You can find others in your area to help by posting in the news paper. Try calling your local news paper to see if they have a "community focus" type section. Its like a "whats going on this month" list that is free. Usually they list bingo games and volunteer fire department fund raiser and the likes.

tell them to post something like:
new local haunt is looking for others who love Halloween and Haunted Houses and is hosting a hot dog cook out for those who would like to come see what its all about and help out.

Also if you do get to start small, build your wall panels in modular sections so that you can move from one building to the next very easily. lease on a building year round will kill your profits. you could even do the tent in the parking lot gig. Leonard Pickles Mayhem Manor is a great example.

sorry, I'm rambing... what were we talking about?

phrase
08-12-2009, 06:14 PM
The beginning.

My haunt started in 1987. I was 12 and too old to trick or treat so I made a small scene in my parents yard. Every year I added something new until 2003. My sister helped recruit a few people and along with my friends we experimented. We did not charge admission, but asked for donations. This was what we called the experiment. In only a three days we had over 100 guests. It was not huge, but it was enough.

The business.

After the experiment and 5,000.00 out of pocket expenses, the haunt became a business. Our main attraction is a 2,800 square foot maze. It is the beginning of the trail (built on my folks' farm) and is made of 2x4s and pallets. Creativity is more important than money. We get free mulch from the company that does tree trimming in the area. My actors all work for the love of the season, and Mom cooks dinner for everyone. Last year as I was working late into the night, my girlfriend walked over to me and asked,

"Do you ever wonder if anyone that visits realizes it's just you, a few pieces of scrap wood, some friends, and a dream?"

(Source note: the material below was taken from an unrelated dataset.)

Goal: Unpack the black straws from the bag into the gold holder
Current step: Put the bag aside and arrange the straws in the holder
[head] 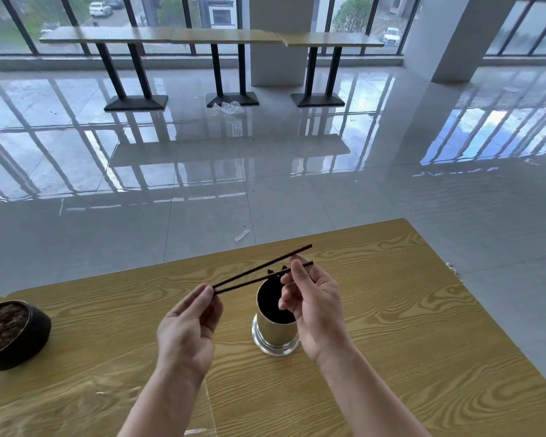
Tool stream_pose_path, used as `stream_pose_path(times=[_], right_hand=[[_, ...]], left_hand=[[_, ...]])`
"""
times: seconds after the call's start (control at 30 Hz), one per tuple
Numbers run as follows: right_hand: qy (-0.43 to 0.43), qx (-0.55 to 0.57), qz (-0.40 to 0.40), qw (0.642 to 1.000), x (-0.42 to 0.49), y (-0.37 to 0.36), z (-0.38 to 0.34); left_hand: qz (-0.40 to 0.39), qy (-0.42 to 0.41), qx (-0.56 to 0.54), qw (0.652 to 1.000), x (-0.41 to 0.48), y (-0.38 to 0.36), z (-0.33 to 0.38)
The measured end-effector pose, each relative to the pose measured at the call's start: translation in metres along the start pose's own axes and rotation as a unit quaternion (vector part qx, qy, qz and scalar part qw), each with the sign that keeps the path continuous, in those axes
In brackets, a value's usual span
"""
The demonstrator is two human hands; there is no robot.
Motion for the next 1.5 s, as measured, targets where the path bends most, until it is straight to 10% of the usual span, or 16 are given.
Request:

The truth is, it is the dream. That is what keeps us going, all of us. It is just the dream.

DoctorCosmonaut
08-12-2009, 10:07 PM
What are people's average operating costs (including insurance, advertising, actors, etc)?

shawnc
08-13-2009, 12:52 AM
We get free mulch from the company that does tree trimming in the area.


Someone has to ask: What do you do with the mulch?

phrase
08-16-2009, 02:52 PM
We have a trail haunt that begins with our large maze, winds through a large woodlot of several acres and ends with another maze. The trail is about 1/3 of a mile and tends to shift from year to year. Every year we need mulch for the new trail.